• WORK REQUIRED: Across the entries below, how many lines have the string "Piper" in them? Reply with only the number.

(THE INPUT begins)

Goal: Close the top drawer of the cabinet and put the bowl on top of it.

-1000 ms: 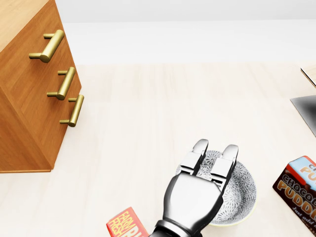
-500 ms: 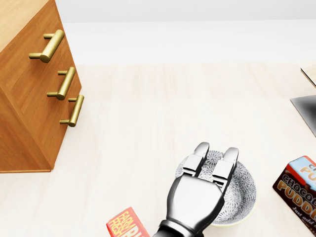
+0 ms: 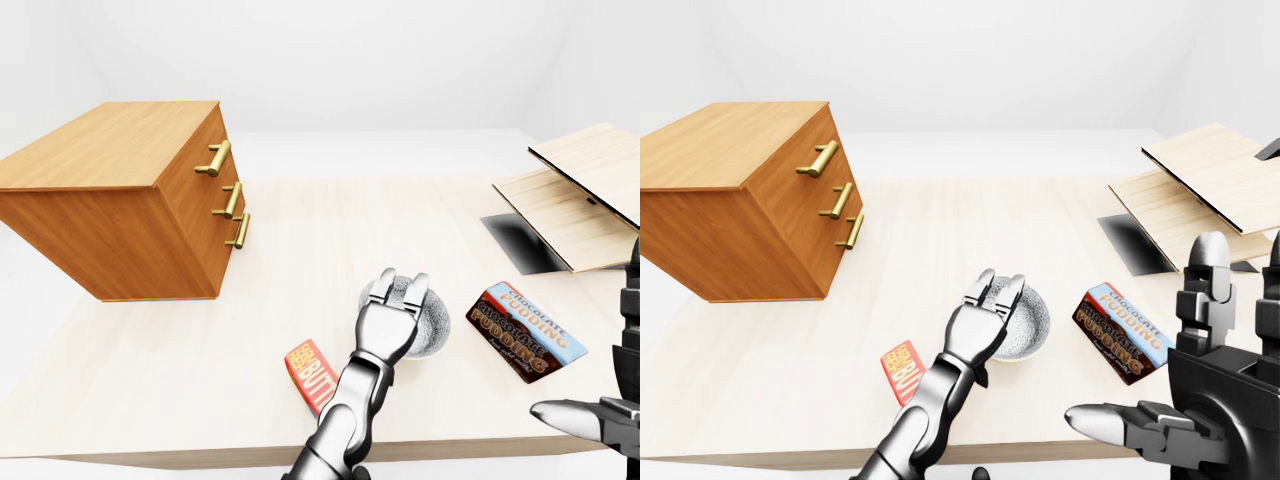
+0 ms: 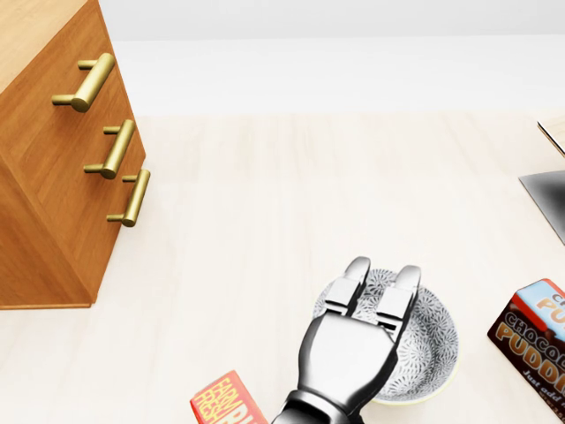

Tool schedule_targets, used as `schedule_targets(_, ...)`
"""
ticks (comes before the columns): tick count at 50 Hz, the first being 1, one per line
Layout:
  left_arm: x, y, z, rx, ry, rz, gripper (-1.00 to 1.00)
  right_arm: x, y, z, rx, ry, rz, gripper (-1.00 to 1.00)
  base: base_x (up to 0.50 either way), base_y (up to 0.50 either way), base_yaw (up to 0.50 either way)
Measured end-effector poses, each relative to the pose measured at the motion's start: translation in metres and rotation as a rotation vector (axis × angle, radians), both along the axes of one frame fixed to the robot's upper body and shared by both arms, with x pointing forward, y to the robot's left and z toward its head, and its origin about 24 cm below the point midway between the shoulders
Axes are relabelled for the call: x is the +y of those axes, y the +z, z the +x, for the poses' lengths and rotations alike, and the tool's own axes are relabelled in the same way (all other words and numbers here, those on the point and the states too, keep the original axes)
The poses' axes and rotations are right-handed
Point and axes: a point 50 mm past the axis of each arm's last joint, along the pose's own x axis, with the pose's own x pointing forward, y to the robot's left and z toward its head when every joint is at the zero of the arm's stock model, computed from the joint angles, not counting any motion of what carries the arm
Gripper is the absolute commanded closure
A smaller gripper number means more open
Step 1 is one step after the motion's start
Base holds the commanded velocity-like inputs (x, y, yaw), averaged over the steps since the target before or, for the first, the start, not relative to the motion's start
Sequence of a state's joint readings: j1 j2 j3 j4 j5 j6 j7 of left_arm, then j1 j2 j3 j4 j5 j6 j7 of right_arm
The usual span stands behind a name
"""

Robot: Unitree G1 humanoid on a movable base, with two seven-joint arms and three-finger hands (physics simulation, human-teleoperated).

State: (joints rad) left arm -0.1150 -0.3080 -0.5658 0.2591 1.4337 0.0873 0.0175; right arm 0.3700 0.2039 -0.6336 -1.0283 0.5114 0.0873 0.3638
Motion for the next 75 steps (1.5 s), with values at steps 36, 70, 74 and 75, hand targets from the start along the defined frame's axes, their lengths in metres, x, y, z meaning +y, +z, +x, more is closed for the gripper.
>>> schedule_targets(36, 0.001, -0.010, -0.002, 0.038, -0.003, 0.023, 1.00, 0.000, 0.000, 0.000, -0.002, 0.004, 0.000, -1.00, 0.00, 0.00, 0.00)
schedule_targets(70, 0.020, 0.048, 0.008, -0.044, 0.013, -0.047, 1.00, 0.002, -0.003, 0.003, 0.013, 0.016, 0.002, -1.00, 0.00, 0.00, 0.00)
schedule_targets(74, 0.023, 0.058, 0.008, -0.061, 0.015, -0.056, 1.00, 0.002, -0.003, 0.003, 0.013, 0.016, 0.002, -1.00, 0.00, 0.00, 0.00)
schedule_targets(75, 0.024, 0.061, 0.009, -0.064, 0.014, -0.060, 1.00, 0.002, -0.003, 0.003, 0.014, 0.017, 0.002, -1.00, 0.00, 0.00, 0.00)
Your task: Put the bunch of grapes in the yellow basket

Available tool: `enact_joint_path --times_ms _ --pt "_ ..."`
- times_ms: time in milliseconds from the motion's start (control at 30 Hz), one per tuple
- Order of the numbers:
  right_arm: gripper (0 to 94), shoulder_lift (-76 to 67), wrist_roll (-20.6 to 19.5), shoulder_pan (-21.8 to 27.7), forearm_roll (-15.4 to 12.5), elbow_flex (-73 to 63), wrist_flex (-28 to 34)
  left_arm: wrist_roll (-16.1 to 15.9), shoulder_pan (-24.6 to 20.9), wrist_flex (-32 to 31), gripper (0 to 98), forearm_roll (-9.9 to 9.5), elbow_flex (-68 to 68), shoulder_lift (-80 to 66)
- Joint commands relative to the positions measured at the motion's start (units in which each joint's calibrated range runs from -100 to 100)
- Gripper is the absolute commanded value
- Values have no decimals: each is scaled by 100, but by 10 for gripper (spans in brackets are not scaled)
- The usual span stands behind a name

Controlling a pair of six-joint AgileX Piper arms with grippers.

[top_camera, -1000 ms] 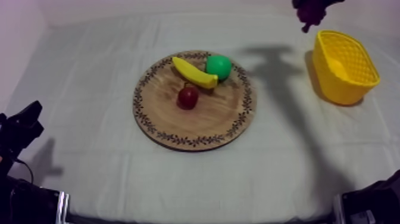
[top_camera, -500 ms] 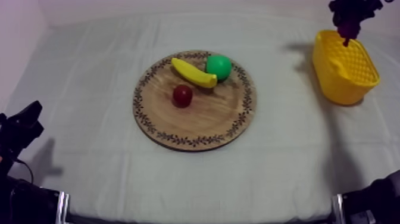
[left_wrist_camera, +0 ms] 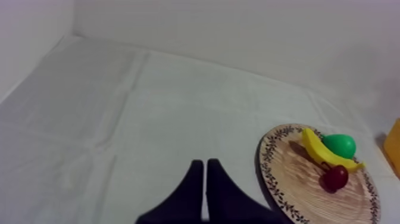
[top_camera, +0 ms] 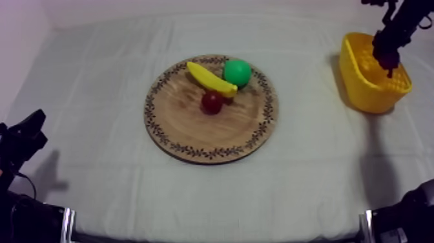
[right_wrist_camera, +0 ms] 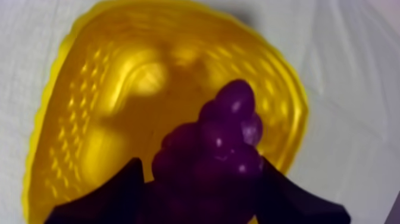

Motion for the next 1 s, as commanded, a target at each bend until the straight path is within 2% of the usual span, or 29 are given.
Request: enact_joint_path --times_ms 0,233,367,533,967 --pt "343 101 103 16 -8 92 -111 -1 -1 0 1 0 -1 0" --pt "601 292 73 48 -95 258 -452 -1 -1 0 1 0 -1 0" --pt "682 238 -57 40 -110 257 -542 0 -1 0 1 0 -1 0" --pt "681 -206 -170 20 -109 422 -751 0 -1 0 1 0 -1 0" --pt "528 -3060 -557 -48 -70 2241 -2104 0 -1 0 1 0 -1 0"
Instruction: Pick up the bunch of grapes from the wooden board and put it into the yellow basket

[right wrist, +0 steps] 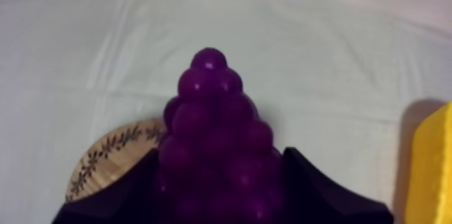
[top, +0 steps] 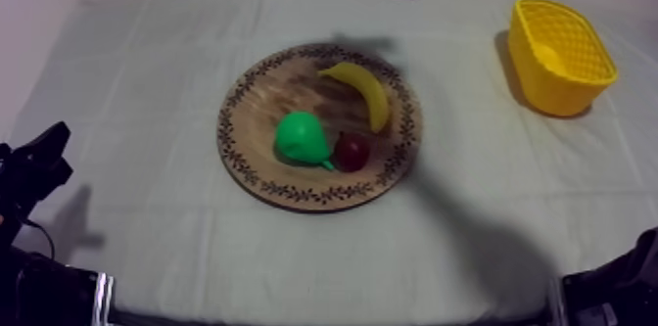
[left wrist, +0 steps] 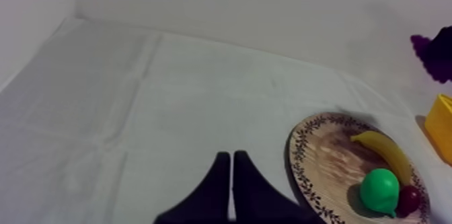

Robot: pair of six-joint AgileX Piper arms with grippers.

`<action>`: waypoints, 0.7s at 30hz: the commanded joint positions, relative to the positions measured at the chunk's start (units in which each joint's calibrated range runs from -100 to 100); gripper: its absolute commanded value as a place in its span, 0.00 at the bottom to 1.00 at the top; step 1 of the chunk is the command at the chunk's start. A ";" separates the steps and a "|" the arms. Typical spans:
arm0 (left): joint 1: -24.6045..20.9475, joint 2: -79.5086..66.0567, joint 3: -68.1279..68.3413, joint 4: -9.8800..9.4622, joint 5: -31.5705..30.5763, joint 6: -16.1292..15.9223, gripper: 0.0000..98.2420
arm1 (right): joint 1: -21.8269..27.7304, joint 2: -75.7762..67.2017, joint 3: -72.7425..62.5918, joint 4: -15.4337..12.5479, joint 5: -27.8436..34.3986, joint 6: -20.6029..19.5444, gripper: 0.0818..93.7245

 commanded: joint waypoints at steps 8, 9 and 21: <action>-0.03 0.00 -0.03 0.02 0.01 -0.01 0.00 | 8.83 -11.36 9.15 3.97 -7.41 2.30 0.25; -0.03 0.00 -0.03 0.02 0.01 -0.01 0.00 | 9.91 -11.97 9.67 4.19 -8.26 2.57 0.25; -0.03 0.00 -0.03 0.02 0.01 -0.01 0.00 | 21.96 -15.34 17.28 7.91 -21.81 3.39 0.24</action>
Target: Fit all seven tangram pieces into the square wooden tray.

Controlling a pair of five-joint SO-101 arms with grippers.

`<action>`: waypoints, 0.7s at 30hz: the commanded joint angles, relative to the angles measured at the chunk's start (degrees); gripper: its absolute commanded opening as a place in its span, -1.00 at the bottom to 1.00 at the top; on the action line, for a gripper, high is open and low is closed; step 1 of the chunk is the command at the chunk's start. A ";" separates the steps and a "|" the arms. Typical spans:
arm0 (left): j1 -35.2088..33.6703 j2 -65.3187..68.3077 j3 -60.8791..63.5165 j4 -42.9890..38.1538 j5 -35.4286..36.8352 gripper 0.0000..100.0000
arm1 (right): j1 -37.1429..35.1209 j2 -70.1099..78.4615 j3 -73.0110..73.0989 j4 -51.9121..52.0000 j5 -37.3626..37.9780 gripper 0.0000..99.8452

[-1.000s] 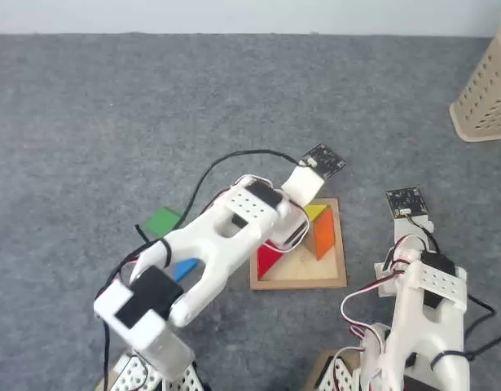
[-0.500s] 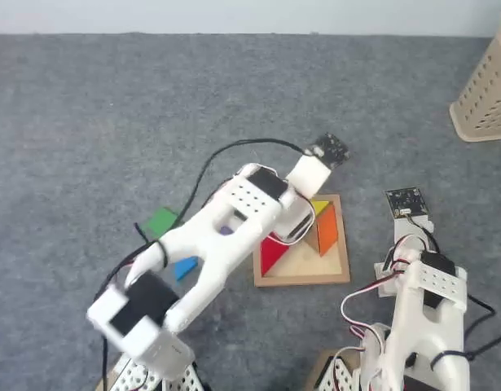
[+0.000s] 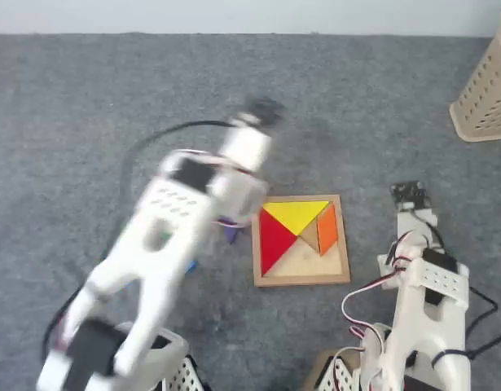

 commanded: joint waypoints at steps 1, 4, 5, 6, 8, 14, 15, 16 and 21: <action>-10.02 -13.71 9.01 -2.11 0.18 -0.66 | -8.40 -1.10 -9.58 6.37 -2.64 -0.95; -18.11 -20.40 19.65 -8.26 -2.02 -0.65 | -18.59 -1.01 -14.68 12.18 -4.66 -0.95; -20.48 -21.89 22.90 -10.29 -2.02 -0.65 | -21.76 -1.01 -15.82 13.58 -5.36 -0.95; -22.86 -23.12 25.89 -12.40 -2.20 -0.65 | -24.57 -1.01 -16.53 14.46 -5.71 -0.95; -26.46 -24.62 30.11 -16.00 -2.55 -0.65 | -29.23 -0.92 -16.97 14.99 -5.71 -0.95; -28.13 -24.97 34.59 -21.01 -5.10 -0.65 | -35.74 4.09 -16.79 13.32 -5.89 -0.95; -28.31 -25.05 34.59 -21.01 -5.10 -0.65 | -35.47 6.29 -16.79 11.82 -5.98 -0.95; -28.31 -25.14 34.59 -21.01 -5.10 -0.65 | -34.59 8.75 -16.79 10.33 -6.07 -0.95; -28.04 -25.05 34.77 -21.01 -5.10 -0.65 | -30.64 20.53 -21.27 5.85 -6.07 -0.95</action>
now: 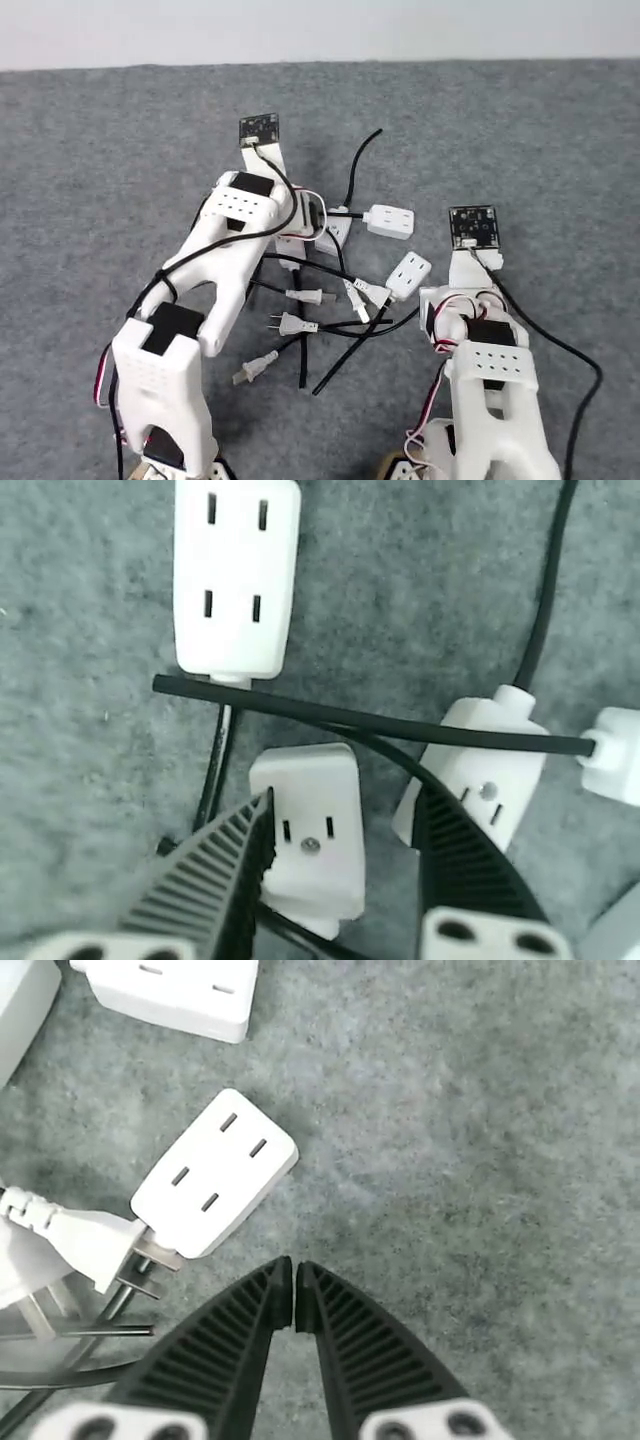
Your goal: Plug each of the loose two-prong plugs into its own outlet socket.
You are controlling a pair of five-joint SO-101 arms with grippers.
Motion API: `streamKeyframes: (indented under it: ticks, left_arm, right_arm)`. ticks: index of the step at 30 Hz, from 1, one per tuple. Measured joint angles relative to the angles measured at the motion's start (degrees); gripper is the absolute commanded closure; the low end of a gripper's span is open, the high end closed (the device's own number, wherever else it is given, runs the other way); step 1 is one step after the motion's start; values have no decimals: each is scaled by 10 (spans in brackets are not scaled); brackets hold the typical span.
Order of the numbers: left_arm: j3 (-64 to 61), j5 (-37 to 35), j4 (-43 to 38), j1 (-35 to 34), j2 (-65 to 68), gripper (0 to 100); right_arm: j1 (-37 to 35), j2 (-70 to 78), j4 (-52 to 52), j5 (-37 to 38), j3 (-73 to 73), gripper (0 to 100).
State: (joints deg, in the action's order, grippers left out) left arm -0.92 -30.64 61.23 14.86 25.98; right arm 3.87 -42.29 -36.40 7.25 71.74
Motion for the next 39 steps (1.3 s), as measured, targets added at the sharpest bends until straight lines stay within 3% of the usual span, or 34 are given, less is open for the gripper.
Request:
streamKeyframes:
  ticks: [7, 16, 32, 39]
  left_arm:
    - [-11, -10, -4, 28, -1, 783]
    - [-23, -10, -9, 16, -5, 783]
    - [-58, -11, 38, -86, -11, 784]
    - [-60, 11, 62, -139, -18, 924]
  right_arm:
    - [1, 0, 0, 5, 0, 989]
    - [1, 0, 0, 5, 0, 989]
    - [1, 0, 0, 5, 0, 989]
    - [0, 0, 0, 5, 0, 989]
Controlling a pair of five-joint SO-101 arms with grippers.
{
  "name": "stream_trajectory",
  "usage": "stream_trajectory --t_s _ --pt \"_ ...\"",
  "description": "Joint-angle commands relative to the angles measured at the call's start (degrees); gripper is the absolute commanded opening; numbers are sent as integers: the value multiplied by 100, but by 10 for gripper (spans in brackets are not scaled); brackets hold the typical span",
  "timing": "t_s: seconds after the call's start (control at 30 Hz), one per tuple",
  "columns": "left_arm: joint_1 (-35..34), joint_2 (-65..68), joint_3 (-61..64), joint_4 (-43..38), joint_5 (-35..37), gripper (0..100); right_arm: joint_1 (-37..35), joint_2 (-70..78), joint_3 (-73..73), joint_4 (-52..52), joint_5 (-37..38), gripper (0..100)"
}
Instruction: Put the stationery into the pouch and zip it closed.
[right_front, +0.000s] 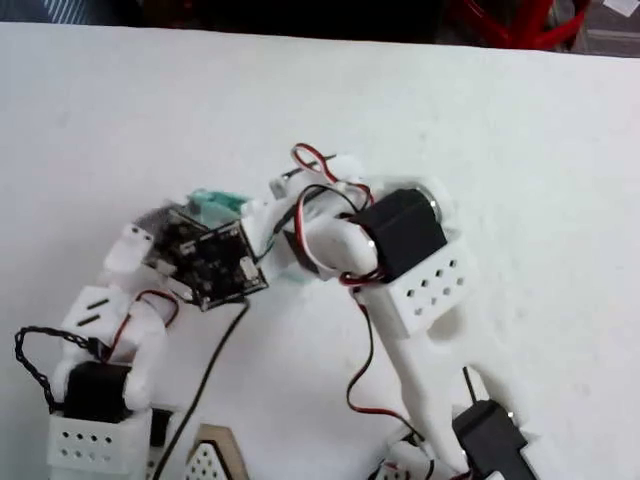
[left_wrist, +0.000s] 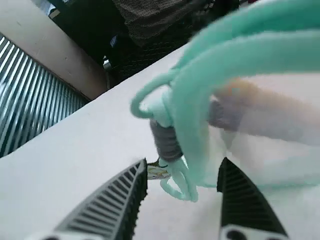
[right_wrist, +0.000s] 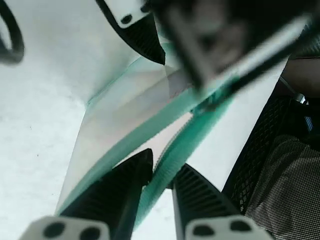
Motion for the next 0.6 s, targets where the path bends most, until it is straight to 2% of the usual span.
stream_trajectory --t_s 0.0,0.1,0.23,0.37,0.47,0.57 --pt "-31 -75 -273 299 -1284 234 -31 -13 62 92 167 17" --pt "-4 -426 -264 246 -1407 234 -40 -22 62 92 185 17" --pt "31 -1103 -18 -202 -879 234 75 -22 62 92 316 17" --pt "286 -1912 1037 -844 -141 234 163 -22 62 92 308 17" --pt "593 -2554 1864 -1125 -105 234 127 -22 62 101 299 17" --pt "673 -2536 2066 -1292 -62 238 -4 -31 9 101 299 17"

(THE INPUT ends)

• SOLUTION BELOW: 2